HERNING, Denmark — With Connor McDavid forced to watch a shootout from the bench, Canada opened the 2018 world hockey championship by coming up short against the archrival Americans.
Cam Atkinson scored the shootout winner to give the United States a 5-4 win over Canada on Friday. Atkinson’s second shootout goal gave the U.S a 2-1 edge midway through the sixth round of the extra session.
Jordan Eberle had a chance to tie for Canada, but he couldn’t beat American goalie Keith Kinkaid.
McDavid, Canada’s captain and offensive catalyst, was ineligible for the shootout after taking a penalty late in overtime.
“It’s not fun to watch your team go through a shootout, especially when you’re an offensive guy and you’d obviously like to be out there,” he said. “I thought the guys did a nice job of hanging in there.”
Canada showed plenty of speed and skill, but had to come back from two one-goal deficits to force overtime before falling in the shootout.
“They played well,” Canada forward Brayden Schenn said. “We know we can play better.
“In a shootout, anything happen.
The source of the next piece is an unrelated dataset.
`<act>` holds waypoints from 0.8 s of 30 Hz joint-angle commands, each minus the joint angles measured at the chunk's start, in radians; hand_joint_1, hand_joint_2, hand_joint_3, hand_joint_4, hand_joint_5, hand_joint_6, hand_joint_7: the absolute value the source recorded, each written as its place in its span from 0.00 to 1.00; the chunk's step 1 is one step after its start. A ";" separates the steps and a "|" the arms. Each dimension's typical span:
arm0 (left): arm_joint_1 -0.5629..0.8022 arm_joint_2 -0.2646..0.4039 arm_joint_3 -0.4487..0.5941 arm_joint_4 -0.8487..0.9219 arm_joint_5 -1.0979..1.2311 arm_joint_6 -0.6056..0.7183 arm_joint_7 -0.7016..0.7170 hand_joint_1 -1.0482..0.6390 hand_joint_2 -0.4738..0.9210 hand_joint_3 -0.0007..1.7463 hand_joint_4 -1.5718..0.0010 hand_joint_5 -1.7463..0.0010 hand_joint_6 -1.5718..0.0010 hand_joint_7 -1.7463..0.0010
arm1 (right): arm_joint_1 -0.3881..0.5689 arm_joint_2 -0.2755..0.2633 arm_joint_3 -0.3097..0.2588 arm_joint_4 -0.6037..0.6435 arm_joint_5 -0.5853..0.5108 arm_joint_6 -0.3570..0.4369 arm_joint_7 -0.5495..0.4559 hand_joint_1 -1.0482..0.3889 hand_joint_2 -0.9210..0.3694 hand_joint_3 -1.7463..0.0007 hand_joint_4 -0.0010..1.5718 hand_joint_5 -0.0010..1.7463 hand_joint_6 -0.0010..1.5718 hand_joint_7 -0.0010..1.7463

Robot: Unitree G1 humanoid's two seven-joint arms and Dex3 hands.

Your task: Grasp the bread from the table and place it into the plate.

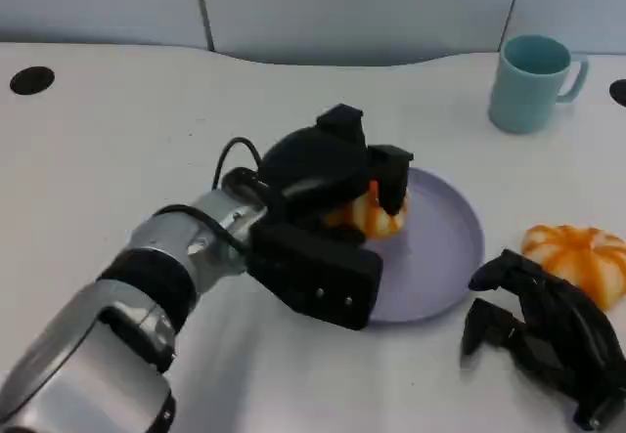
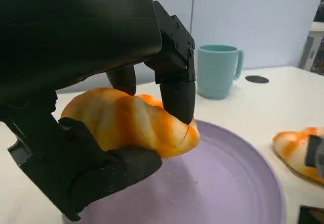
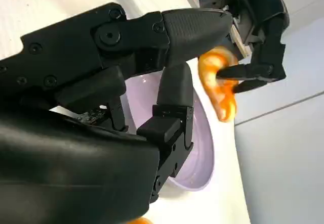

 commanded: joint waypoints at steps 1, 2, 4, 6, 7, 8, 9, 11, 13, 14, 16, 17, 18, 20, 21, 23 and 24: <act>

It sucks losing the first game, but it’s a learning lesson. It’s a long tournament.”
The Canadians outshot the U.S. 44-24 through 65 minutes at Jyske Bank Boxen in Herning, Denmark.
“Both teams off the start were loose,” McDavid said. “We didn’t play well defensively, they didn’t play well defensively.
“We got out to the lead we wanted but our game got away from us, and we’ve got to find a way to bring it back. I like the way we were able to compete and get ourselves back in the game and earn at least one point.”
Canada held the early edge in play and jumped out to a 2-0 first-period lead on goals from Pierre-Luc Dubois and Ryan O’Reilly. But the Americans stuck with their game plan and found a way to exploit Darcy Kuemper, who struggled with shots to his blocker side.
“Not happy with the four goals but I was just focusing on making the next save,” Kuemper said. “I was just trying to bear down and do what I could to stay in and keep the team it. It went all the way to a shootout — one shooter away from winning it and then it’d be a little bit of a different story.”
“I thought there were a couple of pucks he didn’t find either that he needed to track,” added coach Bill Peters about his netminder. “But some of the saves he made were on Grade A opportunities. We just gave up too much quality tonight.”
Anders Lee got the U.S. on the board with a high shot to Kuemper’s blocker side with 6:01 to play in the first before Dylan Larkin and Johnny Gaudreau converted to give the Americans a 3-2 lead by the midway mark of the period.
After being foiled on two breakaways earlier in the game, Anthony Beauvillier tied the game for Canada when he converted a rebound off an Aaron Ekblad shot from the blue line with 2:07 left in the second.
Larkin scored his second of the game at the 3:27 mark of the third, using his speed to create space before firing a soft shot low to the blocker side.
The Americans controlled play in the third period outshooting Canada 12-9, but the Canadians forced overtime with 9:12 left to play in regulation. McDavid picked up his first point of the tournament when he fed Colton Parayko in the slot, and the defenceman first a shot through Kinkaid’s pads.
“Just a bit of a scrum and the puck squirted out,” McDavid said. “Good job by Nuge (Ryan Nugent-Hopkins) and O’Ry (Ryan O’Reilly) to get the puck down there. I just tried to find the d-man breaking to the net.”
In overtime, the Canadian trio of McDavid, Ryan Nugent-Hopkins and Aaron Ekblad — all first-overall draft picks — controlled play whenever they were on the ice. Blake Coleman took a holding penalty in the extra frame to set up a 4-on-3 power play, but the Canadians couldn’t capitalize. McDavid’s penalty gave the Americans a brief power play of their own before the shootout began.
Atkinson and Eberle traded shootout goals before Atkinson won it for the United States.
Hosting the world championship for the first time, Denmark was scheduled for a much-anticipated game against Germany later Friday.
In Group A action on Friday in Copenhagen, Russia beat France 7-0, while the defending world gold medallists from Sweden faced off against Belarus in the late game.
After winning gold in 2015 and 2016, the Canadians settled for silver after a shootout loss to Sweden in Cologne, Germany in 2017. Canada’s next game is Sunday against South Korea, starting at 6:15 a.m. ET.